• [What is required]: Wherever a picture appears, skip it and retype the rest of the data exactly.

• [Input data]:
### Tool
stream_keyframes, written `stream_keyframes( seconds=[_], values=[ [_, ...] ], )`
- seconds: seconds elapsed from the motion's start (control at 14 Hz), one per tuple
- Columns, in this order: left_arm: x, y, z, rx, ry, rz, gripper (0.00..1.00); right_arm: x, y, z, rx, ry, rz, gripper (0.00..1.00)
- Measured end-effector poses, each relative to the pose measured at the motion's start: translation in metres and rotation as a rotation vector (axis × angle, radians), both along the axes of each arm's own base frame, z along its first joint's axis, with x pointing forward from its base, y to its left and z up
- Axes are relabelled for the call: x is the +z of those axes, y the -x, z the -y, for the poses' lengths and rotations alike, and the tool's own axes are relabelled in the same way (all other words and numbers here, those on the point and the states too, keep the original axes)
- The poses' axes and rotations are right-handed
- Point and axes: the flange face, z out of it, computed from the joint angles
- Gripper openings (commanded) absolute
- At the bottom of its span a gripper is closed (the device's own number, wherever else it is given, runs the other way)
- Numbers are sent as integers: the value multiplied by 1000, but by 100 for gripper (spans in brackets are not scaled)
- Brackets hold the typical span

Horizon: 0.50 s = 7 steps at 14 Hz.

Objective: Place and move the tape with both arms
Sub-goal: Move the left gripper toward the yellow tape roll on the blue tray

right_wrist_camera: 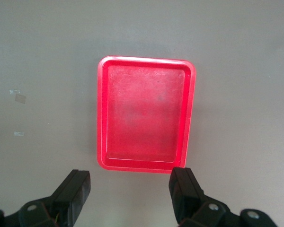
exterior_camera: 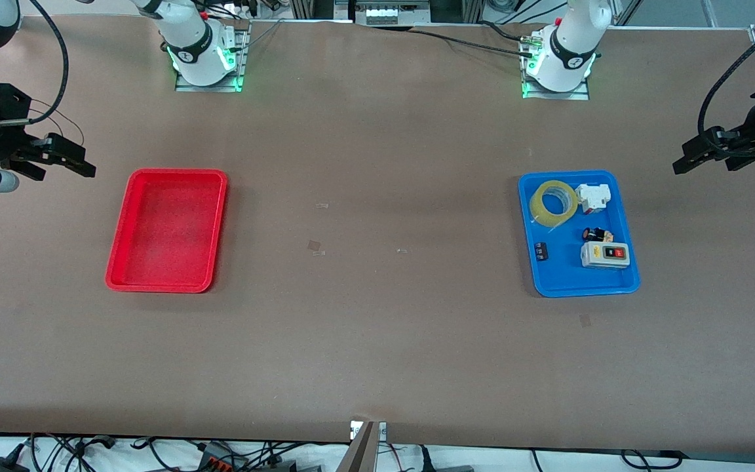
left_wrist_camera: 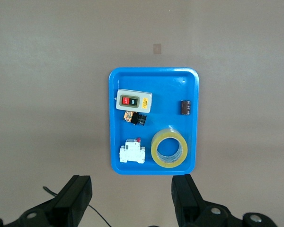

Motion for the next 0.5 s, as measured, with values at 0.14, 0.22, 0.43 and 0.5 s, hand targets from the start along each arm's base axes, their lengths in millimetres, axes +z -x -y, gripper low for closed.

• [Written solution]:
### Tool
stream_keyframes, written `stream_keyframes( seconds=[_], values=[ [_, ...] ], )`
- seconds: seconds elapsed from the motion's start (control at 14 Hz), one per tuple
- Columns, in this order: left_arm: x, y, z, rx, ry, rz, gripper (0.00..1.00); right_arm: x, y, z, rx, ry, rz, gripper (0.00..1.00)
- Measured end-effector poses, each relative to the pose measured at the motion's start: translation in metres and rotation as a rotation vector (axis × angle, radians), both along the axes of each arm's own base frame, z along its first joint's axis, with x pointing forward from its base, y to its left and z up
- Axes are relabelled for the call: x is the +z of those axes, y the -x, z the -y, for the poses' lengths and rotations alike, and the tool's own axes are relabelled in the same way (all other words and numbers here, those on the point and the states too, keep the original axes)
- The poses' axes and rotations are right-handed
- Point and axes: the flange face, z out of it, computed from the joint angles
- Gripper openings (commanded) absolute
- At the bottom of its span a gripper is closed (the device's own number, wherever else it is given, runs the other way)
- Numbers are sent as integers: the value multiplied by 1000, but by 100 for gripper (spans in brackets are not scaled)
- Brackets hold the typical span

Horizon: 0.50 s = 7 steps at 14 Hz.

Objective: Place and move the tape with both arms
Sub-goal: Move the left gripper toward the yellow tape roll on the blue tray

right_wrist_camera: 
exterior_camera: 
left_wrist_camera: 

Motion for the next 0.5 s, as measured, with values at 0.14, 0.22, 0.43 and 0.5 s, hand targets from the start along each arm's base axes, their lengths in millimetres, axes +z -x -y, gripper low for closed.

As written, the answer is complete.